▸ **EXERCISE AIM**:
The answer is a single figure: how many lines below contain the word "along".
......
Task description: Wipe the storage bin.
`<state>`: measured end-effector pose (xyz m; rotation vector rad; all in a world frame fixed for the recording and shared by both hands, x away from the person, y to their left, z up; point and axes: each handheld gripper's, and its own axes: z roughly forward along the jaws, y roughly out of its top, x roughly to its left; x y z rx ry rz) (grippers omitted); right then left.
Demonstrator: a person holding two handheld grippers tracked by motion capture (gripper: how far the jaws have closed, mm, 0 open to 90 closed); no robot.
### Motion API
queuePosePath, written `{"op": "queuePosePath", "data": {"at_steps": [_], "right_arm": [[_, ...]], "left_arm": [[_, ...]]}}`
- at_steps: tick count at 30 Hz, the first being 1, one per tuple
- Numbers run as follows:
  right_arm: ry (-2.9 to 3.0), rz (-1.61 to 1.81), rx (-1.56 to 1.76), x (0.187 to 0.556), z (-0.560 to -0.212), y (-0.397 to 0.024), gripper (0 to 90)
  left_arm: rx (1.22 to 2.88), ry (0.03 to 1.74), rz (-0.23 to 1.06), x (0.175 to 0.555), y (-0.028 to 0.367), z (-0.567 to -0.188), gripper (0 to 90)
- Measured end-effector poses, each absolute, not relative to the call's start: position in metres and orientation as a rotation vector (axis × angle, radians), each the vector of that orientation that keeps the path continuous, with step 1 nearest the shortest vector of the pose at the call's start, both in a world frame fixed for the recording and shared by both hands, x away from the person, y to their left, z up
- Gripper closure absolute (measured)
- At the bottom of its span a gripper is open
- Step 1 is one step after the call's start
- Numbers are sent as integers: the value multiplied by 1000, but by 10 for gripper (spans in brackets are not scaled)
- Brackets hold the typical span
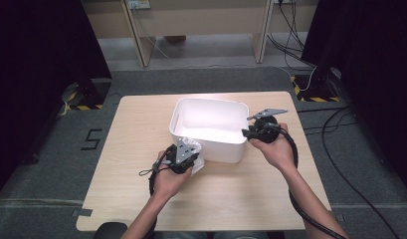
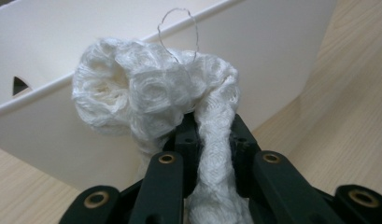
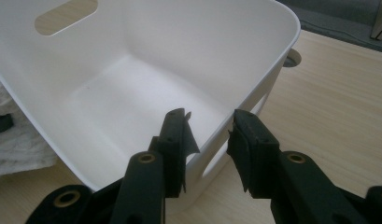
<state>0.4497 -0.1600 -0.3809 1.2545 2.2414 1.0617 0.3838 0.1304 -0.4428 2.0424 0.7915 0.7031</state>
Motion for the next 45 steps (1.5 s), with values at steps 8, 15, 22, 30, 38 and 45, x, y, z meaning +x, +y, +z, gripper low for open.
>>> {"op": "queuePosePath", "data": {"at_steps": [8, 15, 22, 30, 38, 45], "right_arm": [[2241, 1065, 1254, 450, -381, -160, 661], [2242, 1065, 1254, 449, -381, -160, 658], [2242, 1067, 1257, 449, -381, -160, 655], [2244, 1069, 1258, 449, -380, -160, 651], [2243, 1069, 1262, 449, -380, -160, 650], [2242, 1070, 1262, 449, -380, -160, 650]], "left_arm": [[2047, 804, 675, 385, 128, -452, 784], [2074, 808, 670, 387, 126, -462, 784], [2098, 818, 656, 389, 125, -474, 783], [2114, 825, 643, 392, 124, -479, 783], [2124, 830, 630, 395, 123, -481, 784], [2133, 828, 618, 395, 118, -485, 783]]}}
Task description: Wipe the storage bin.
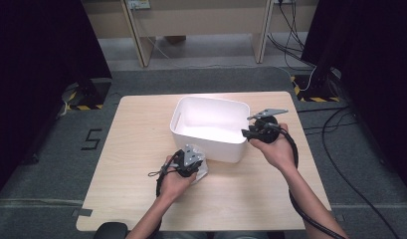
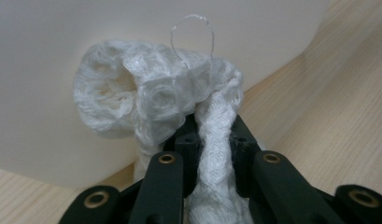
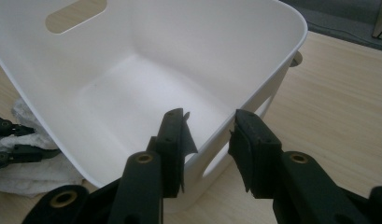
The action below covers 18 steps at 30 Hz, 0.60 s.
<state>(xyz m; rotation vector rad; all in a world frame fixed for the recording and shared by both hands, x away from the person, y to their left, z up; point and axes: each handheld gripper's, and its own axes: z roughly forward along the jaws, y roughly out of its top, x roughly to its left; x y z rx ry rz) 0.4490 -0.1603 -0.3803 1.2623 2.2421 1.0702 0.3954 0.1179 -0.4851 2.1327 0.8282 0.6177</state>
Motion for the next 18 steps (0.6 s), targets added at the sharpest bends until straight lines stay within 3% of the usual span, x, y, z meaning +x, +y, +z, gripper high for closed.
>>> {"op": "queuePosePath", "data": {"at_steps": [18], "right_arm": [[2248, 1057, 1261, 449, -379, -160, 650]], "left_arm": [[2116, 809, 608, 393, 109, -480, 784]]}}
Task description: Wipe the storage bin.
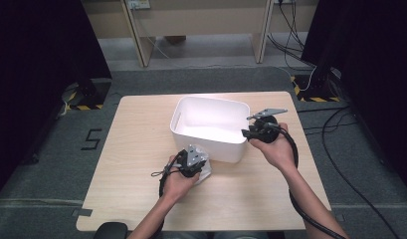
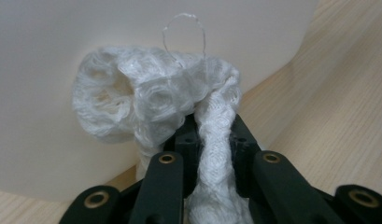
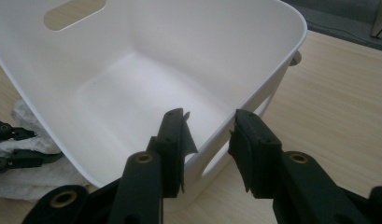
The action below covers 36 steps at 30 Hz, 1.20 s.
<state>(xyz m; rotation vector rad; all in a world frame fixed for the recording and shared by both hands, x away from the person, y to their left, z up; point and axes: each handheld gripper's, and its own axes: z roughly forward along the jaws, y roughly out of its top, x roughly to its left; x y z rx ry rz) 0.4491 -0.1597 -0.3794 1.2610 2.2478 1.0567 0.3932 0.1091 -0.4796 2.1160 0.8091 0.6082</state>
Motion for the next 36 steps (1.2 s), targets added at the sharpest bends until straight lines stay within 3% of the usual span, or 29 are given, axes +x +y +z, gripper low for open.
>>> {"op": "queuePosePath", "data": {"at_steps": [36], "right_arm": [[2242, 1071, 1264, 449, -380, -161, 649]], "left_arm": [[2028, 736, 638, 386, 100, -434, 784]]}}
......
▸ **RESPONSE FOR THIS EXERCISE**:
3